An independent committee delegated by the Department of Commerce has selected seven members of a board of trustees tasked with managing a nonprofit body that will operate the National Semiconductor Technology Center.
The incoming board of trustees include esteemed tech industry leaders such as former Intel CEO and Chairman Craig Barrett, IBM veteran Nicholas Donofrio and former Palm Computing CEO Donna Dubinsky, according to the National Institute of Standards and Technology, which will be indirectly responsible for NSTC.
“The members of the board of trustees will help to establish an NSTC that is visionary, agile and responsive to the needs of the semiconductor ecosystem,” NIST Director Laurie Locascio said.

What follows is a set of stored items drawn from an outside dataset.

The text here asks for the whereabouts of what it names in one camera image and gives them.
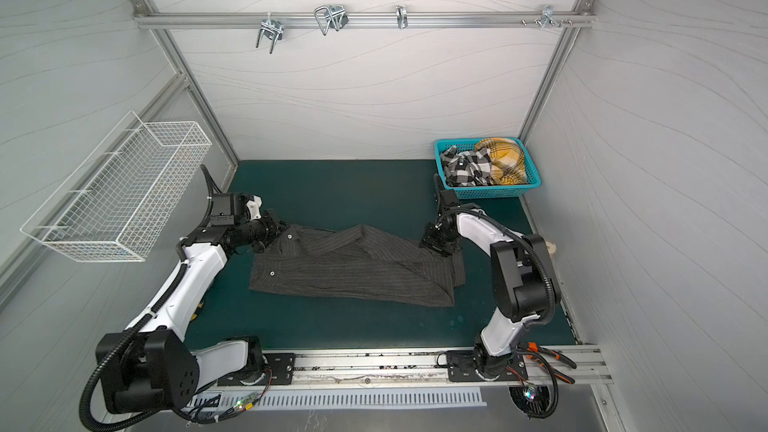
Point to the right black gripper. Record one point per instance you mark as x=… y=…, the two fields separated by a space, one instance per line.
x=435 y=237

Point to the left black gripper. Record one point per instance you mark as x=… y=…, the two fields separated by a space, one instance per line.
x=274 y=228

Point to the dark grey striped shirt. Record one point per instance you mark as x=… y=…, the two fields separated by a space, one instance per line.
x=361 y=262

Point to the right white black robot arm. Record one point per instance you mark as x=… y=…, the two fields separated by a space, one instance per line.
x=522 y=280

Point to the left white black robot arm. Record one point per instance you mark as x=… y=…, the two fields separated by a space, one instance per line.
x=148 y=368

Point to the black white plaid shirt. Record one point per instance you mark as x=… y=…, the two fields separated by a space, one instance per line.
x=470 y=168

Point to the teal plastic basket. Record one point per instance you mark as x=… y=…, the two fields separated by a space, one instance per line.
x=486 y=192

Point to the yellow black tape measure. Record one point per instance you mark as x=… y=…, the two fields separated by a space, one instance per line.
x=196 y=312

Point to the yellow plaid shirt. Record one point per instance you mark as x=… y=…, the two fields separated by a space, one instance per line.
x=507 y=161

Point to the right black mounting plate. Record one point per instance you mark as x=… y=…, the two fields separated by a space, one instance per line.
x=462 y=366

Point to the black mounting plate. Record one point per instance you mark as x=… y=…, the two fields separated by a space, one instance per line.
x=273 y=368
x=462 y=366

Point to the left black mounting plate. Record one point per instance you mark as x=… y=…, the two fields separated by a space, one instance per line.
x=273 y=368

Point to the white ventilation grille strip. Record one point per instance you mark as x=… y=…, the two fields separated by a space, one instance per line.
x=371 y=399

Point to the metal u-bolt clamp left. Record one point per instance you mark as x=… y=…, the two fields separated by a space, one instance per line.
x=270 y=32

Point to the metal u-bolt clamp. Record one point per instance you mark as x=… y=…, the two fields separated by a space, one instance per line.
x=331 y=17
x=270 y=32

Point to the small metal hook clamp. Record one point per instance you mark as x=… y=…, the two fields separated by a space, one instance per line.
x=401 y=17

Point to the metal u-bolt clamp middle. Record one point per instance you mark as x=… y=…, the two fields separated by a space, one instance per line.
x=331 y=17

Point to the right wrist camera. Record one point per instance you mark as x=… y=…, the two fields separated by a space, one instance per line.
x=447 y=200

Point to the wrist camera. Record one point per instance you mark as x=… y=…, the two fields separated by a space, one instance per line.
x=231 y=209
x=447 y=200

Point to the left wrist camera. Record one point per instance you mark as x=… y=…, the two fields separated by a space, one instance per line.
x=231 y=209

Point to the white wire wall basket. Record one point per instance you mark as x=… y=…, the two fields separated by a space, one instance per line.
x=114 y=205

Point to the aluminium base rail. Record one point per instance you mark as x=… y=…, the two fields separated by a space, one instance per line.
x=355 y=369

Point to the metal bracket clamp right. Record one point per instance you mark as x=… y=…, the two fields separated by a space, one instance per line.
x=547 y=19

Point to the aluminium crossbar rail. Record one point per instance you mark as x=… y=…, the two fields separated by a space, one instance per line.
x=357 y=20

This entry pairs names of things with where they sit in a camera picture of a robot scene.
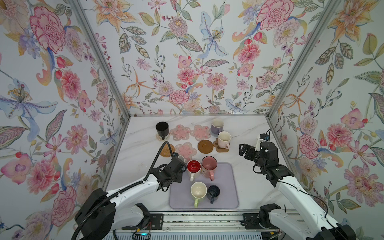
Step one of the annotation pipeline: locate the woven rattan round coaster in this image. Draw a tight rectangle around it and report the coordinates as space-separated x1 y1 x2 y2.
160 144 175 158

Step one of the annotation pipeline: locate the cream mug pink handle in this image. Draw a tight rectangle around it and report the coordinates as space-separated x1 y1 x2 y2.
218 131 232 149

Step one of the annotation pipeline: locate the pink flower coaster front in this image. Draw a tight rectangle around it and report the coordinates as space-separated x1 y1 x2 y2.
175 142 197 162

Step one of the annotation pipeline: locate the pink flower coaster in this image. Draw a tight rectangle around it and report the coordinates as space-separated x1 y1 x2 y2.
170 125 191 141
175 142 197 162
191 125 211 142

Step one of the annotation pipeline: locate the brown paw cork coaster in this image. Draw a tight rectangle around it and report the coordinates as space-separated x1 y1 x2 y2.
213 138 229 153

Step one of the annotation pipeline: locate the cream mug green handle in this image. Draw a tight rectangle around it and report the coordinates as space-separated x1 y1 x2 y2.
191 182 208 208

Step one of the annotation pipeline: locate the cream mug purple handle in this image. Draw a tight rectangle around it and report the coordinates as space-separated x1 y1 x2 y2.
211 119 224 136

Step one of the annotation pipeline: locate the pink tall mug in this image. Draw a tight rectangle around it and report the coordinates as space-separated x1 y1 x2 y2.
201 156 218 181

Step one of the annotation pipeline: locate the brown round wooden coaster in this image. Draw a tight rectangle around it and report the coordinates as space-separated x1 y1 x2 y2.
198 140 214 154

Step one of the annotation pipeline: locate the black mug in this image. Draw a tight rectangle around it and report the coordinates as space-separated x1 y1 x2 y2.
156 122 169 140

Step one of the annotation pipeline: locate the small dark blue mug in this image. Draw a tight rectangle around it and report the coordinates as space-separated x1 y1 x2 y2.
207 185 221 204

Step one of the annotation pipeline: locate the blue mug white inside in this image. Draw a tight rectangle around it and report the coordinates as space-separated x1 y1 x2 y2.
178 155 186 164

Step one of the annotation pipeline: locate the multicolour embroidered round coaster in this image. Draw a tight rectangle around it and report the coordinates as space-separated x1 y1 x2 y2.
156 134 170 142

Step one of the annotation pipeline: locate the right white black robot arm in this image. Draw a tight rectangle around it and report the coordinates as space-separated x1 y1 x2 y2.
239 142 357 240

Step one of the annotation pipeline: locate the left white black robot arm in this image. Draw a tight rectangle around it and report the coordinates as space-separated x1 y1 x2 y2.
72 153 186 240

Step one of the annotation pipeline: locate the red inside white mug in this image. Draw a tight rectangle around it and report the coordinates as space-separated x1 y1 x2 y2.
187 160 202 182

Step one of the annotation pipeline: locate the lavender serving tray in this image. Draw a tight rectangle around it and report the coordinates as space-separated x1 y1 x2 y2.
170 163 239 211

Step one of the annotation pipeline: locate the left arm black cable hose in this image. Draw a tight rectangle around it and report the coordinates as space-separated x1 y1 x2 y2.
71 140 175 240

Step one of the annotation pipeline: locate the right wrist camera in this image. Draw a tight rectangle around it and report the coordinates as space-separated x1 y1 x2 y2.
255 133 270 151

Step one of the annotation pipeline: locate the aluminium mounting rail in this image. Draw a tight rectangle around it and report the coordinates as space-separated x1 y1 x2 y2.
103 211 331 233

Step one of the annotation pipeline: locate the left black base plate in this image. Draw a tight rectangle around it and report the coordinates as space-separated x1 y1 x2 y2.
122 214 164 231

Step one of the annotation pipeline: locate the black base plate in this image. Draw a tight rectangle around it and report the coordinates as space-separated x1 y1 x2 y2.
122 214 164 231
240 213 279 231

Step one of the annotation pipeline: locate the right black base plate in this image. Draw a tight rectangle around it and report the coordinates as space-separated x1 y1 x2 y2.
240 213 279 231

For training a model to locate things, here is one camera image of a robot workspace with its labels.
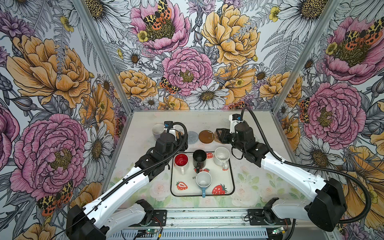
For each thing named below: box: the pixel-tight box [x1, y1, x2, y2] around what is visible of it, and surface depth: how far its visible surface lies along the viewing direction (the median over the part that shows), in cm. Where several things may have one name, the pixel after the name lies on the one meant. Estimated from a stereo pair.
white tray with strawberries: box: [170, 151, 235, 197], surface depth 87 cm
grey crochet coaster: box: [187, 131, 199, 145], surface depth 107 cm
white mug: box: [213, 146, 231, 170], surface depth 90 cm
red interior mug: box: [173, 153, 189, 175], surface depth 89 cm
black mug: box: [192, 149, 207, 174], surface depth 89 cm
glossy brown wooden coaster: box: [198, 130, 215, 144], surface depth 108 cm
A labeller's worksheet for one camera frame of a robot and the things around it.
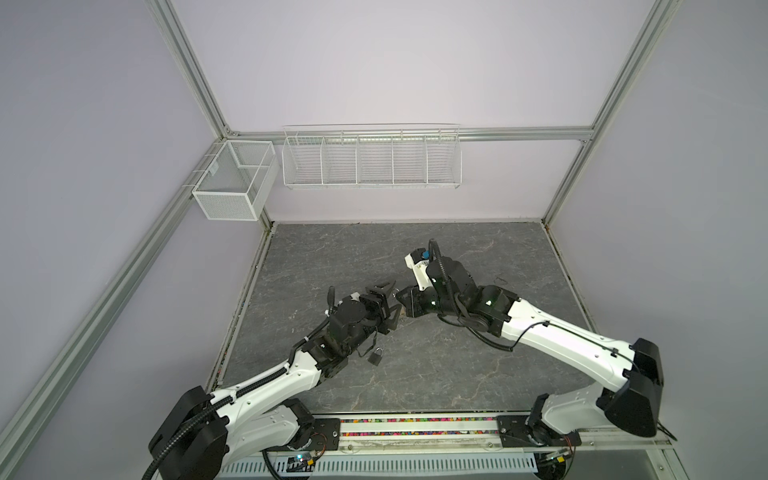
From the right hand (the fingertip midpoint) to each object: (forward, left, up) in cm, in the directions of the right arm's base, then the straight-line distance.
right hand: (396, 298), depth 72 cm
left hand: (+2, -2, -1) cm, 3 cm away
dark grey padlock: (-6, +7, -24) cm, 25 cm away
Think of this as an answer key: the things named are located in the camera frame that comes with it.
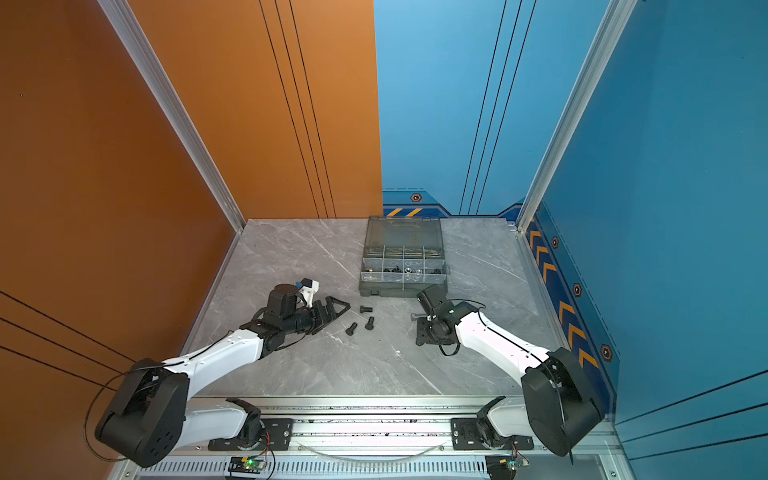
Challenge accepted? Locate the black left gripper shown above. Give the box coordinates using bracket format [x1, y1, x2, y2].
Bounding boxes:
[283, 296, 351, 338]

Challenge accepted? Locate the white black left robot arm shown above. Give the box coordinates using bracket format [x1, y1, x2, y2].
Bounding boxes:
[93, 279, 351, 467]

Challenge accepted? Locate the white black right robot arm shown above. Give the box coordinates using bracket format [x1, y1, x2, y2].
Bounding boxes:
[417, 285, 605, 457]

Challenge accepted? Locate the clear grey compartment organizer box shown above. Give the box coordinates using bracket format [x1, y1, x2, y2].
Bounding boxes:
[359, 216, 449, 298]

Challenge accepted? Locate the small right circuit board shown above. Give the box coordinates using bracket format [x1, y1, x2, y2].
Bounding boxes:
[485, 455, 530, 480]

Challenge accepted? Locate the green circuit board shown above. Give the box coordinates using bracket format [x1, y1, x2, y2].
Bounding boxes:
[226, 456, 268, 479]

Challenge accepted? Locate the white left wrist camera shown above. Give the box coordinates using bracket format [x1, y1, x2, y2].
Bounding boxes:
[295, 278, 320, 306]

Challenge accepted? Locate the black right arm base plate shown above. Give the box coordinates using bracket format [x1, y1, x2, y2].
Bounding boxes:
[450, 417, 535, 451]

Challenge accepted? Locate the aluminium front rail frame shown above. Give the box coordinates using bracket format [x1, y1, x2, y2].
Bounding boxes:
[107, 392, 634, 480]

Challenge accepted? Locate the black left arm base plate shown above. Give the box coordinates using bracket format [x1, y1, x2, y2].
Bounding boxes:
[208, 418, 294, 452]

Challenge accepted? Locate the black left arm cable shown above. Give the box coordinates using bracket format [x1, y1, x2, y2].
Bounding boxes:
[82, 362, 151, 463]

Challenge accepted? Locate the left aluminium frame post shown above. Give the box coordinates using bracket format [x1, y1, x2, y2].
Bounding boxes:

“The NSTC will provide our domestic manufacturing industry with technological advances that will keep American-made products competitive, and it will help train the next-generation workforce to make these products in the world’s most advanced facilities,” she elaborated.
This center is one of four research and development programs overseen by NIST’s CHIPS Research and Development Office. Its purpose is to help chip manufacturers and suppliers expedite technologies at a lower cost and time-to-market.
Aside from Barrett, Donofrio and Dubinsky, the new board members are former Zilog interim CEO Robin Abrams, AE Industrial Operating Partner and Wash100 awardee Reginald Brothers, Erica Fuchs, who serves as professor of engineering and public policy at Carnegie Mellon University, and James Plummer, John M. Fluke Professor of Electrical Engineering at Stanford University.